Gibilterra, 17 marzo 1891: la nave inglese “Utopia” della compagnia Anchor Line affonda nella Baia con più di 500 passeggeri per lo più campani e, nel dettaglio, 7 provenienti dal comune di Liberi (piccolo comune in Provincia di Caserta).


Il vapore degli armatori Henderson Brothers partì da Trieste, si fermò a Palermo e arrivò a Napoli. Dal capoluogo partenopeo ripartì il 12 marzo carico di emigranti campani e calabresi e delle loro speranze di una vita migliore in America.
L’inglese Paul Baker scrisse nel 1977, quando tutto il mondo aveva già dimenticato, un bellissimo articolo in cui ricordava che durante la traversata del piroscafo, soffiava sul Mediterraneo “un imbarazzante venticello”.
Quando l’ Utopia, intorno alle ore 18:00 del 17 marzo 1891, aveva superato Punta Europa ed era giunta nella Baia di Gibilterra, questo “venticello” di cui accenna Baker, si trasformò in un vento forza nove.
Il comandante della nave, tale John McKeague, sopravvissuto alla tragedia, disse per giustificare la sua negligenza che il carbone stava per esaurirsi e si rendeva necessario ancorare a Gibilterra per fare rifornimento. Per mettere in pratica questa inaspettata sosta, egli commise un grave errore nel non perlustrare il porto che era già occupato dalla Flotta Inglese della Manica.
Nella manovra di ancoraggio il capitano fece un secondo errore, in quanto, nel virare a destra davanti alla corazzata inglese Anson ancorata nel porto, non calcolò la deriva, ovvero che la nave si muoveva spinta dalle onde e a poco a poco si avvicinava all’ Anson.
McKeague con la sua nave passò per tre quarti quando la poppa andò a sbattere contro lo sperone subacqueo dell’ Anson, lungo 6 metri che provocò una falla, in seguito alla quale la nave affondò in 5-10 minuti. In così poco tempo solo alcuni riuscirono a salvarsi gettandosi in mare o accaparrandosi un posto sulle poche scialuppe di salvataggio.
Dei circa 300 superstiti, una parte riprese il viaggio per New York, altri rifiutarono di proseguire l’ american dream e ritornarono in patria, consci di essere scampati ad un orrendo destino a cui quel piroscafo, carico di speranze, sembrava essere in un certo qual modo già predestinato sulla base del suo stesso nome, Utopia, che in greco si traduce “in nessun luogo”, come per preannunciare un viaggio dal tragico esito.
I tribunali italiani condannarono gli Henderson Brothers a pagare i risarcimenti e poiché questi si rifiutarono, i tribunali minacciarono di confiscare le navi dell’ Anchor Line. Si aprì allora un contenzioso tra il Foreign Office (Ministero degli Affari Esteri inglese) e il Ministero degli Affari Esteri Italiano, il cui percorso giuridico nei tribunali di Napoli durò cinque anni.
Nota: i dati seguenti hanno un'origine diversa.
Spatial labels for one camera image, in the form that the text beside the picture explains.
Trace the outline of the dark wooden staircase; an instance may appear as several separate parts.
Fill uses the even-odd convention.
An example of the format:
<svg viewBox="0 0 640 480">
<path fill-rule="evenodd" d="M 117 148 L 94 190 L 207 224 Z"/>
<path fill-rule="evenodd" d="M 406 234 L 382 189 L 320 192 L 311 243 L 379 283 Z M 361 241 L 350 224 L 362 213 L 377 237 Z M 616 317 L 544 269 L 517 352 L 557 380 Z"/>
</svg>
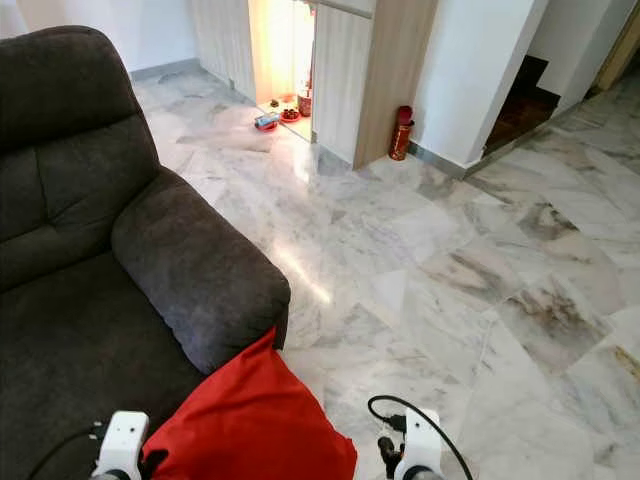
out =
<svg viewBox="0 0 640 480">
<path fill-rule="evenodd" d="M 529 55 L 522 60 L 511 90 L 500 106 L 492 133 L 486 138 L 485 155 L 493 154 L 550 119 L 561 96 L 538 86 L 548 65 L 548 60 Z"/>
</svg>

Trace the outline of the red fire extinguisher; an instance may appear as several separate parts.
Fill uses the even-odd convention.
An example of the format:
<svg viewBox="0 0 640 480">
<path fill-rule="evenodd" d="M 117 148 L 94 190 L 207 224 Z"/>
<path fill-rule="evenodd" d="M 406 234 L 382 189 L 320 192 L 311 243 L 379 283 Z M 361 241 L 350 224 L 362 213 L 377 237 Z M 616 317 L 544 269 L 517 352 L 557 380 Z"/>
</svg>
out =
<svg viewBox="0 0 640 480">
<path fill-rule="evenodd" d="M 403 161 L 406 159 L 410 136 L 413 129 L 413 109 L 410 105 L 399 106 L 396 113 L 396 128 L 393 129 L 392 141 L 388 151 L 389 159 Z"/>
</svg>

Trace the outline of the red pillow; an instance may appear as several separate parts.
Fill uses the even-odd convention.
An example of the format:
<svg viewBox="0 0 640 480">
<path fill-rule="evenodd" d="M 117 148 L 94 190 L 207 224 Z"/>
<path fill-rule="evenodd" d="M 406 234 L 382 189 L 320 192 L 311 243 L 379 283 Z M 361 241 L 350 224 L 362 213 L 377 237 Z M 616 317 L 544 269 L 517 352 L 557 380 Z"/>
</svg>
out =
<svg viewBox="0 0 640 480">
<path fill-rule="evenodd" d="M 353 480 L 358 453 L 276 352 L 276 329 L 212 372 L 143 444 L 151 480 Z"/>
</svg>

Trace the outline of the dark grey fabric sofa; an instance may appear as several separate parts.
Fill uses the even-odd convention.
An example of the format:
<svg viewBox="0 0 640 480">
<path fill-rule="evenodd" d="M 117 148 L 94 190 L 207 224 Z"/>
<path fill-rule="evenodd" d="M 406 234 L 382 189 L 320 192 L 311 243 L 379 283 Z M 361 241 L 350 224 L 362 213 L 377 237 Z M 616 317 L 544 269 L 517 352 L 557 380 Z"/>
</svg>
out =
<svg viewBox="0 0 640 480">
<path fill-rule="evenodd" d="M 0 47 L 0 479 L 84 480 L 60 440 L 116 411 L 169 419 L 269 332 L 291 287 L 160 163 L 109 37 L 58 26 Z"/>
</svg>

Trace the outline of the wooden slatted cabinet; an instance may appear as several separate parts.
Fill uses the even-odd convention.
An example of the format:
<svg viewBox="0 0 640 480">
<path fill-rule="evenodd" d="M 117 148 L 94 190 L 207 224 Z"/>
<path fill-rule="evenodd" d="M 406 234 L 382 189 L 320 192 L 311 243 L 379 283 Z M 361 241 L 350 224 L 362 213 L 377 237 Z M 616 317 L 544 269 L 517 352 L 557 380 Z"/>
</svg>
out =
<svg viewBox="0 0 640 480">
<path fill-rule="evenodd" d="M 187 0 L 198 64 L 265 113 L 314 113 L 292 131 L 364 169 L 388 156 L 415 101 L 436 0 Z"/>
</svg>

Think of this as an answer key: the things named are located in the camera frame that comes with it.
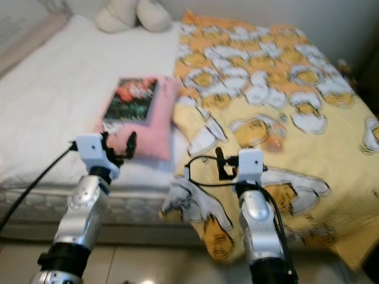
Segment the black cable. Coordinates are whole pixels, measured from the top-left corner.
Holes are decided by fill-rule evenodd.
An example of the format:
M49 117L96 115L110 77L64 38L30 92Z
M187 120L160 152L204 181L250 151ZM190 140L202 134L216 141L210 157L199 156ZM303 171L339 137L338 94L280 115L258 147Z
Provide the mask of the black cable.
M194 160L201 159L201 158L203 158L203 159L217 160L216 157L208 156L208 155L196 156L196 157L192 158L192 159L186 164L186 166L189 167L190 164L191 164Z
M7 224L9 218L12 216L13 212L17 209L17 207L22 203L22 201L25 199L25 197L29 194L29 192L36 187L36 185L39 183L39 181L46 175L46 173L49 172L49 170L52 169L53 166L56 165L57 162L59 162L63 157L67 155L68 152L71 150L77 150L75 142L72 143L71 147L68 148L62 155L60 155L46 170L44 170L36 179L34 182L32 182L28 188L17 198L17 200L12 204L10 209L7 211L7 213L4 215L3 219L0 223L0 234L4 226Z
M241 182L236 182L236 183L219 183L219 184L216 184L216 185L208 185L208 184L205 184L205 183L200 183L200 182L196 182L192 179L189 179L188 180L189 182L192 182L193 184L197 185L197 186L206 186L208 188L218 188L218 187L221 187L221 186L236 186L236 185L243 185L244 183L241 183Z
M280 229L279 229L279 227L278 227L278 223L277 223L277 220L274 218L274 226L275 226L275 230L276 230L276 232L280 235L280 236L282 236L281 235L281 231L280 231Z
M277 214L277 219L278 219L278 223L279 223L279 229L280 229L280 232L281 232L281 238L282 238L281 241L282 241L282 245L283 245L284 257L287 259L287 261L291 265L291 269L293 269L293 262L292 262L292 258L291 258L291 255L290 255L290 252L289 252L289 249L288 249L287 240L285 238L283 221L282 221L282 217L280 215L280 211L279 211L278 205L277 205L275 199L272 197L272 195L266 189L260 188L260 190L263 193L263 195L266 195L265 197L267 197L271 201L272 205L274 206L275 213Z

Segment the bed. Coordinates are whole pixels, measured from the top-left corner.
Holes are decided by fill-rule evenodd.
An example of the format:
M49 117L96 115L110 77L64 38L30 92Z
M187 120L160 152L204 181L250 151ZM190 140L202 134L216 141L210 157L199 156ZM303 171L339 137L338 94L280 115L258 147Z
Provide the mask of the bed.
M179 29L180 23L175 23L162 34L139 27L129 33L108 35L98 31L92 21L74 16L62 31L0 80L2 214L67 148L68 141L93 131L120 76L172 74ZM171 161L135 159L121 168L120 177L112 184L105 218L105 226L110 229L104 230L100 240L133 243L144 235L147 243L199 243L189 226L180 224L176 225L180 227L176 234L184 238L169 241L174 225L161 221L158 215L175 166L187 147L175 127L171 143ZM85 174L77 153L66 156L16 210L3 236L51 239L65 211L67 195ZM131 228L125 234L118 228L114 234L121 224L124 229L128 225ZM144 226L153 226L156 236L151 237ZM193 239L187 237L187 230Z

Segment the white wall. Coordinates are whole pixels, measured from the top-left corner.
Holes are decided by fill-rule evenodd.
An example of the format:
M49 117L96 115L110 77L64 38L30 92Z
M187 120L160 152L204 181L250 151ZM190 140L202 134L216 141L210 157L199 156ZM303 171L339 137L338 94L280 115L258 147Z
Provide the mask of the white wall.
M47 17L37 0L0 0L0 54Z
M74 12L94 17L105 0L68 0ZM379 26L379 0L159 0L175 20L196 14L238 18L256 25L301 28L333 62L357 63Z

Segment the stuffed toy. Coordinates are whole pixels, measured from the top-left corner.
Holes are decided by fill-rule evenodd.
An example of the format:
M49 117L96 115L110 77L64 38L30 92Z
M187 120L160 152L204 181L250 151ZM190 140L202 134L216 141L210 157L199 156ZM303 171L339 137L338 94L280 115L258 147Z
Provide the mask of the stuffed toy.
M149 31L164 31L171 16L157 0L108 0L96 17L96 26L106 33L119 33L136 25L137 17Z

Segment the cartoon character print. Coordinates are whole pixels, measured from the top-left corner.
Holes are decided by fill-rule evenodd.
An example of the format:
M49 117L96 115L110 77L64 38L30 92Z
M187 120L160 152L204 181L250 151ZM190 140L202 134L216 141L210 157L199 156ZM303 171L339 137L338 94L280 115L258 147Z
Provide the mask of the cartoon character print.
M230 125L230 129L241 148L247 148L265 142L271 128L278 124L273 118L259 114L247 120L234 121Z
M269 87L269 84L280 84L286 81L288 82L288 75L285 72L255 72L250 77L252 87L245 92L247 102L251 105L269 104L276 109L283 109L287 104L285 93Z
M199 106L198 102L194 98L191 98L190 96L179 97L176 100L176 104L183 104L183 105L188 105L189 107L196 108L205 120L211 117L211 113L207 111L206 109L202 108L201 106Z
M184 177L176 177L170 184L169 195L162 204L163 214L171 210L180 210L183 221L206 222L212 215L223 230L233 228L221 203Z
M203 242L208 253L217 262L226 262L233 251L232 238L221 228L219 221L213 215L210 215L204 224Z
M317 205L320 196L330 192L328 185L319 178L273 167L263 172L261 182L283 214L307 212Z
M206 48L204 55L211 60L213 66L218 69L233 66L242 67L247 65L249 59L249 54L246 51L223 45Z
M330 64L324 54L312 44L297 44L295 49L307 58L310 64L323 70L328 75L339 74L337 69Z
M219 73L209 67L194 69L183 79L186 88L194 88L199 92L205 91L219 82Z
M255 31L250 33L250 38L259 40L262 43L272 42L275 40L271 30L267 27L255 27Z
M182 31L180 35L180 43L186 44L191 42L193 38L193 33L196 31L197 26L194 24L182 24Z
M294 65L290 70L290 78L298 85L314 86L323 82L324 76L316 67Z
M207 62L201 52L190 49L188 44L179 44L178 58L184 65L195 68L205 65Z
M226 231L233 228L221 203L200 187L183 177L177 177L170 185L168 197L163 202L163 215L181 212L183 221L204 222L203 241L216 261L227 260L233 250L233 240Z
M327 126L327 118L320 113L322 104L315 93L297 92L290 98L296 114L291 116L294 125L307 134L321 134Z
M250 41L251 39L256 39L254 36L252 37L251 31L240 26L230 27L225 29L225 32L228 33L232 41Z
M215 25L211 25L210 27L203 28L202 32L204 38L212 40L220 36L223 30Z
M287 65L296 65L303 62L304 56L294 48L285 47L280 60Z
M337 234L333 227L322 224L308 231L294 231L285 228L285 236L289 243L300 240L305 246L330 247L336 243Z
M307 247L330 247L336 243L337 236L334 228L324 224L310 230L301 240Z
M199 91L201 105L206 109L225 109L241 94L249 80L243 68L227 67L218 73L209 67L195 69L184 79L186 87Z
M275 67L275 59L280 56L282 50L275 43L259 43L260 50L249 51L249 64L257 69Z
M196 156L212 149L219 141L226 142L227 137L217 121L210 117L207 125L191 140L188 148L190 156Z
M298 28L280 28L278 35L289 40L296 40L299 37L305 37L305 34Z
M365 154L379 152L379 121L377 118L371 117L366 120L363 146L360 148Z
M341 75L325 78L316 88L323 99L334 107L349 108L354 103L355 92Z
M227 141L227 137L221 126L211 116L209 111L198 105L196 100L189 96L182 96L176 101L176 103L195 107L203 119L207 121L207 125L191 140L191 144L187 149L190 156L196 156L212 149L218 141Z
M265 27L256 27L255 31L250 31L244 27L231 27L225 29L234 46L242 49L255 50L259 48L258 43L273 41L271 30Z

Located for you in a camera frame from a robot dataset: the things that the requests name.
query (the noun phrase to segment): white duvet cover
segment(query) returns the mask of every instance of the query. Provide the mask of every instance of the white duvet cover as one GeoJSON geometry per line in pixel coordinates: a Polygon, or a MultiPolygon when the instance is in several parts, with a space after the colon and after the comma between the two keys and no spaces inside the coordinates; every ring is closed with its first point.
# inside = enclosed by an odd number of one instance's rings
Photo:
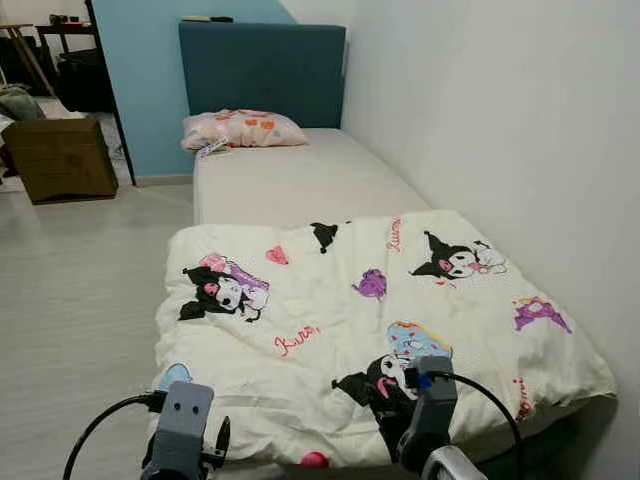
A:
{"type": "MultiPolygon", "coordinates": [[[[228,415],[231,460],[390,463],[371,395],[408,422],[402,371],[417,356],[452,358],[519,421],[615,390],[580,326],[451,211],[188,228],[166,284],[156,383],[215,390],[205,440],[228,415]]],[[[505,423],[480,393],[458,394],[454,441],[505,423]]]]}

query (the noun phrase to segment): cardboard box
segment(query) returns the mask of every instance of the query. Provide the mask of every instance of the cardboard box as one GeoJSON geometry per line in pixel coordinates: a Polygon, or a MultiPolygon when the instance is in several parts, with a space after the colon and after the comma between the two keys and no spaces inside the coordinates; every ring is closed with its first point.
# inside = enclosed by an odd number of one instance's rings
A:
{"type": "Polygon", "coordinates": [[[115,197],[118,180],[96,120],[16,122],[2,137],[34,204],[115,197]]]}

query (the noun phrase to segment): wooden table leg
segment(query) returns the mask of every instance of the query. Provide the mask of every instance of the wooden table leg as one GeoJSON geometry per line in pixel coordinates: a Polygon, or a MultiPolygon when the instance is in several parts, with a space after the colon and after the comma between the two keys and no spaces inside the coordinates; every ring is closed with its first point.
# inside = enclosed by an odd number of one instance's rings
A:
{"type": "Polygon", "coordinates": [[[14,32],[13,28],[7,28],[7,32],[9,32],[9,37],[11,37],[11,42],[13,43],[13,46],[18,52],[20,61],[22,61],[22,64],[27,69],[27,72],[29,73],[29,75],[31,75],[31,78],[33,79],[33,81],[38,83],[39,82],[38,76],[36,75],[36,72],[33,70],[33,67],[31,66],[31,62],[29,62],[29,59],[27,58],[26,53],[22,49],[22,43],[20,43],[20,40],[16,36],[16,33],[14,32]]]}
{"type": "Polygon", "coordinates": [[[27,42],[25,41],[24,37],[22,36],[22,33],[20,32],[19,28],[15,29],[15,34],[18,37],[18,41],[20,41],[20,43],[24,47],[24,50],[25,50],[25,52],[27,54],[27,57],[31,61],[31,64],[33,65],[33,68],[38,73],[38,76],[40,77],[40,80],[42,81],[42,83],[44,84],[45,88],[47,89],[47,92],[49,92],[49,95],[51,95],[52,97],[55,97],[56,96],[56,92],[54,92],[53,88],[49,84],[49,80],[47,80],[46,75],[42,71],[42,68],[40,67],[40,63],[38,62],[38,59],[35,57],[35,55],[31,51],[31,49],[29,48],[29,45],[27,45],[27,42]]]}

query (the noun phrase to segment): gray fabric
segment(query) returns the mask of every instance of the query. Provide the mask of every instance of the gray fabric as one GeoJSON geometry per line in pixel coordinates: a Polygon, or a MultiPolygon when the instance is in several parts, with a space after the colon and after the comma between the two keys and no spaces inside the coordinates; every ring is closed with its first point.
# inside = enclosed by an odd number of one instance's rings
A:
{"type": "Polygon", "coordinates": [[[180,42],[192,115],[246,108],[340,127],[344,27],[182,22],[180,42]]]}
{"type": "Polygon", "coordinates": [[[0,88],[0,114],[21,121],[45,118],[35,99],[18,85],[0,88]]]}

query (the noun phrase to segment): laminate floor
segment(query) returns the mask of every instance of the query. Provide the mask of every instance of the laminate floor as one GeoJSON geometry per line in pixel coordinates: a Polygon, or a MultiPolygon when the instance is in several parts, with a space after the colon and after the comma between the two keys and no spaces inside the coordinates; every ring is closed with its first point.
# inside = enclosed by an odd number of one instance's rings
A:
{"type": "MultiPolygon", "coordinates": [[[[0,195],[0,478],[61,478],[78,435],[155,374],[167,241],[192,224],[191,185],[34,207],[0,195]]],[[[75,479],[139,478],[148,413],[92,435],[75,479]]]]}

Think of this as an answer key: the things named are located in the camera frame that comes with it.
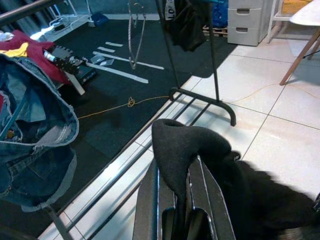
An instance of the black device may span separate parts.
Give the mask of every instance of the black device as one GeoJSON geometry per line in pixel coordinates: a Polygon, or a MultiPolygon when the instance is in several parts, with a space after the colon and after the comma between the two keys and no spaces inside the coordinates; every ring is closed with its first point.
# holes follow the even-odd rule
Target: black device
{"type": "Polygon", "coordinates": [[[72,74],[80,82],[81,85],[96,75],[96,70],[86,66],[88,61],[86,58],[79,58],[73,55],[73,51],[63,46],[54,46],[49,50],[52,61],[57,67],[72,74]]]}

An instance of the white table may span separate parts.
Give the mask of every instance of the white table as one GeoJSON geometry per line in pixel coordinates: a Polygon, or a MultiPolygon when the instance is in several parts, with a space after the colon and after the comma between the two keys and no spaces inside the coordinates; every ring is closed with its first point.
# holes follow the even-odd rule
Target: white table
{"type": "Polygon", "coordinates": [[[294,24],[304,25],[304,26],[314,26],[319,27],[315,34],[311,37],[311,39],[308,41],[308,43],[305,45],[299,56],[296,58],[296,60],[291,65],[288,72],[283,77],[282,81],[280,82],[280,85],[286,84],[288,78],[290,75],[296,70],[298,67],[300,61],[303,59],[303,57],[306,55],[308,50],[312,47],[312,45],[316,42],[314,45],[311,55],[308,59],[312,58],[312,55],[315,53],[315,51],[320,46],[320,0],[313,0],[308,5],[301,8],[297,13],[295,13],[291,18],[290,22],[294,24]]]}

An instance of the red shirt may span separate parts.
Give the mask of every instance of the red shirt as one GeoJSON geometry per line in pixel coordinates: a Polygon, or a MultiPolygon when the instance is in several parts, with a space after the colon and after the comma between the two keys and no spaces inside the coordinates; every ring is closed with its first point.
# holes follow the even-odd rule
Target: red shirt
{"type": "Polygon", "coordinates": [[[0,50],[7,51],[18,49],[21,44],[28,43],[29,45],[26,49],[26,53],[30,59],[32,59],[53,81],[62,84],[70,84],[65,73],[44,57],[44,50],[48,50],[50,47],[54,46],[53,42],[32,40],[19,30],[14,30],[12,33],[14,34],[14,37],[10,41],[0,42],[0,50]]]}

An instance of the white drawer unit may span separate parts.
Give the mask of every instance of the white drawer unit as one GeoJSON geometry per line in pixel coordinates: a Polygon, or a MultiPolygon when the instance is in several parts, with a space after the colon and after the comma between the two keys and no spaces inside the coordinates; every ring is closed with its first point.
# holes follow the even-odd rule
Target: white drawer unit
{"type": "Polygon", "coordinates": [[[229,0],[228,43],[257,46],[267,35],[272,0],[229,0]]]}
{"type": "Polygon", "coordinates": [[[258,29],[261,25],[262,8],[228,9],[228,25],[230,27],[246,27],[258,29]]]}

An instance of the black garment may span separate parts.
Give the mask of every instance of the black garment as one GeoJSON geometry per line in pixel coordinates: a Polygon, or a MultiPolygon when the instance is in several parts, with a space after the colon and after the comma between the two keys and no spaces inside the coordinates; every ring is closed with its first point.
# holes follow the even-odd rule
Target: black garment
{"type": "Polygon", "coordinates": [[[206,41],[203,26],[209,20],[209,5],[198,0],[175,0],[174,5],[176,16],[166,21],[166,31],[174,45],[193,52],[206,41]]]}
{"type": "Polygon", "coordinates": [[[197,154],[222,160],[231,147],[219,134],[203,127],[187,127],[171,119],[152,125],[152,145],[156,164],[166,184],[177,196],[172,239],[184,239],[186,222],[186,177],[197,154]]]}
{"type": "Polygon", "coordinates": [[[316,218],[310,198],[235,161],[228,141],[214,131],[160,119],[152,126],[152,144],[159,171],[178,199],[173,227],[181,235],[186,234],[186,176],[196,155],[223,192],[237,240],[270,240],[281,230],[308,226],[316,218]]]}

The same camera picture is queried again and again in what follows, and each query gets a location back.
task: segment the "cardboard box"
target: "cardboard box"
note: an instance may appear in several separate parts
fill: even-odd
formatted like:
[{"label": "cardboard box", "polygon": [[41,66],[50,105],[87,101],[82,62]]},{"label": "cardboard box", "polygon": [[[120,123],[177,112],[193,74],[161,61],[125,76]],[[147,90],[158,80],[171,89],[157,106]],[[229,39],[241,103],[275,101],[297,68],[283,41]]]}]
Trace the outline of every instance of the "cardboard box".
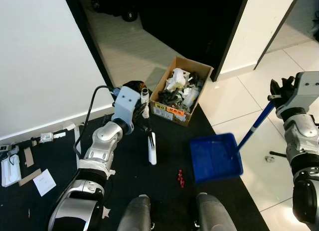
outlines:
[{"label": "cardboard box", "polygon": [[[181,68],[187,72],[196,72],[199,75],[199,77],[204,81],[203,88],[200,91],[200,94],[196,100],[196,103],[195,103],[194,108],[191,111],[191,113],[185,113],[183,111],[173,109],[169,106],[166,106],[166,105],[158,102],[159,92],[164,90],[166,80],[168,78],[172,77],[174,68]],[[199,100],[203,90],[205,89],[207,79],[209,78],[212,71],[213,71],[213,68],[211,66],[208,66],[208,65],[205,65],[205,64],[193,61],[193,60],[189,60],[187,58],[176,57],[172,61],[171,65],[168,67],[166,72],[164,73],[163,77],[159,81],[158,85],[156,86],[155,90],[153,91],[153,93],[150,97],[151,112],[153,114],[158,115],[158,116],[169,119],[177,124],[187,126],[190,119],[191,119],[191,116],[193,115],[193,112],[198,104],[198,100]]]}]

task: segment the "white card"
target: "white card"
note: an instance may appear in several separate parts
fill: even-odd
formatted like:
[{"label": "white card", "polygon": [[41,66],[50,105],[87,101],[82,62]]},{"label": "white card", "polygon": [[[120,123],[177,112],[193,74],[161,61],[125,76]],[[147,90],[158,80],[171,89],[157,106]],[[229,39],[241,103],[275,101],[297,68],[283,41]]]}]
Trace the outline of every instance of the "white card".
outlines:
[{"label": "white card", "polygon": [[35,186],[37,187],[41,197],[48,193],[53,187],[56,186],[48,169],[42,172],[33,179]]}]

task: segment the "blue dustpan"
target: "blue dustpan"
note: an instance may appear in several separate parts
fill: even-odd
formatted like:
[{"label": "blue dustpan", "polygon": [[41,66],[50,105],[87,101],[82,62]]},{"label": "blue dustpan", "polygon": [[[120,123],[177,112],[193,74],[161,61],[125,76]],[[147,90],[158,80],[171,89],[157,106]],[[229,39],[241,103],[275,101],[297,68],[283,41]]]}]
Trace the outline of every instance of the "blue dustpan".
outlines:
[{"label": "blue dustpan", "polygon": [[238,146],[231,133],[193,139],[190,149],[196,183],[241,175],[243,166],[239,150],[273,108],[269,102]]}]

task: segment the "black mat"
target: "black mat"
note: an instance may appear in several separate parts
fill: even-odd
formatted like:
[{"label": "black mat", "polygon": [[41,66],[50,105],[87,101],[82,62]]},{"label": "black mat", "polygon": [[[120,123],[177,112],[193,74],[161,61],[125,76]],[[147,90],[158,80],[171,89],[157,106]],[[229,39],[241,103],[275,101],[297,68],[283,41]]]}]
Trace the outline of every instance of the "black mat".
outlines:
[{"label": "black mat", "polygon": [[[158,164],[148,163],[147,138],[139,130],[125,136],[114,154],[112,169],[116,175],[107,183],[106,204],[110,217],[102,221],[102,231],[115,231],[130,200],[147,194],[152,200],[152,221],[157,231],[189,231],[192,229],[195,208],[193,198],[199,192],[215,195],[226,207],[238,231],[268,231],[268,228],[240,178],[195,185],[189,141],[198,136],[214,134],[200,106],[188,127],[182,127],[158,116],[152,116],[157,134]],[[92,133],[102,122],[89,122],[81,141],[82,151],[92,143]],[[75,172],[72,152],[73,132],[53,143],[32,150],[35,164],[48,168],[57,186],[40,197],[33,182],[0,189],[1,230],[45,230],[50,205]],[[183,170],[185,188],[177,181],[178,170]],[[27,217],[30,208],[30,219]]]}]

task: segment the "tiled floor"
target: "tiled floor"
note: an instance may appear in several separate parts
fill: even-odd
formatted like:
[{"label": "tiled floor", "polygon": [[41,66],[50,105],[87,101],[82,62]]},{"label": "tiled floor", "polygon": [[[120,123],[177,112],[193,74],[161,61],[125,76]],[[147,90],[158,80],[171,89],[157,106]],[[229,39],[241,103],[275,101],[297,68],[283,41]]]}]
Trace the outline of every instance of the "tiled floor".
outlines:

Joseph Agnone ha ricostruito questa terribile storia spulciando affannosamente negli archivi e nelle biblioteche del mondo. Gibilterra, Londra, Madrid, New York, Glasgow sono state solo alcune delle sue mete per la ricerca.
Presto questa storia sarà ampiamente narrata e si prevede un grande interesse al riguardo di questa nave il cui tragico destino è calato nell’oblio, diversamente da quanto accaduto per imbarcazioni sfarzose e lussuose, come ad esempio il Titanic, la cui storia è nota a tutti.

Ma come ha fatto questa sconosciuta vicenda caduta nell’oblio ad essere estirpata dalle macerie del passato? Si è affacciata nei ricordi dello storico italo-americano originario di Castel di Sasso, Joseph Agnone (già noto per aver portato alla luce e reso giustizia alla strage di Monte Carmignano del 13 ottobre 1943), il quale rammentava i racconti della madre, disperata a sua volta dai ricordi delle campane del paese che annunciavano il lutto in seguito alla tragedia della nave “Tobia” ( “Utopia”pronunciata nel nostro dialetto: “A nav Tobia”) sulla quale si erano imbarcati alcuni paesani. In base a questi ricordi di bambino, Joseph Agnone ha trascorso diversi anni alla ricerca di notizie in archivi biblioteche del mondo circa la presunta nave Tobia e solo ritrovando casualmente notizie della nave Utopia ha poi chiarito l’equivoco del nome potendo poi ricostruire tutta la vicenda.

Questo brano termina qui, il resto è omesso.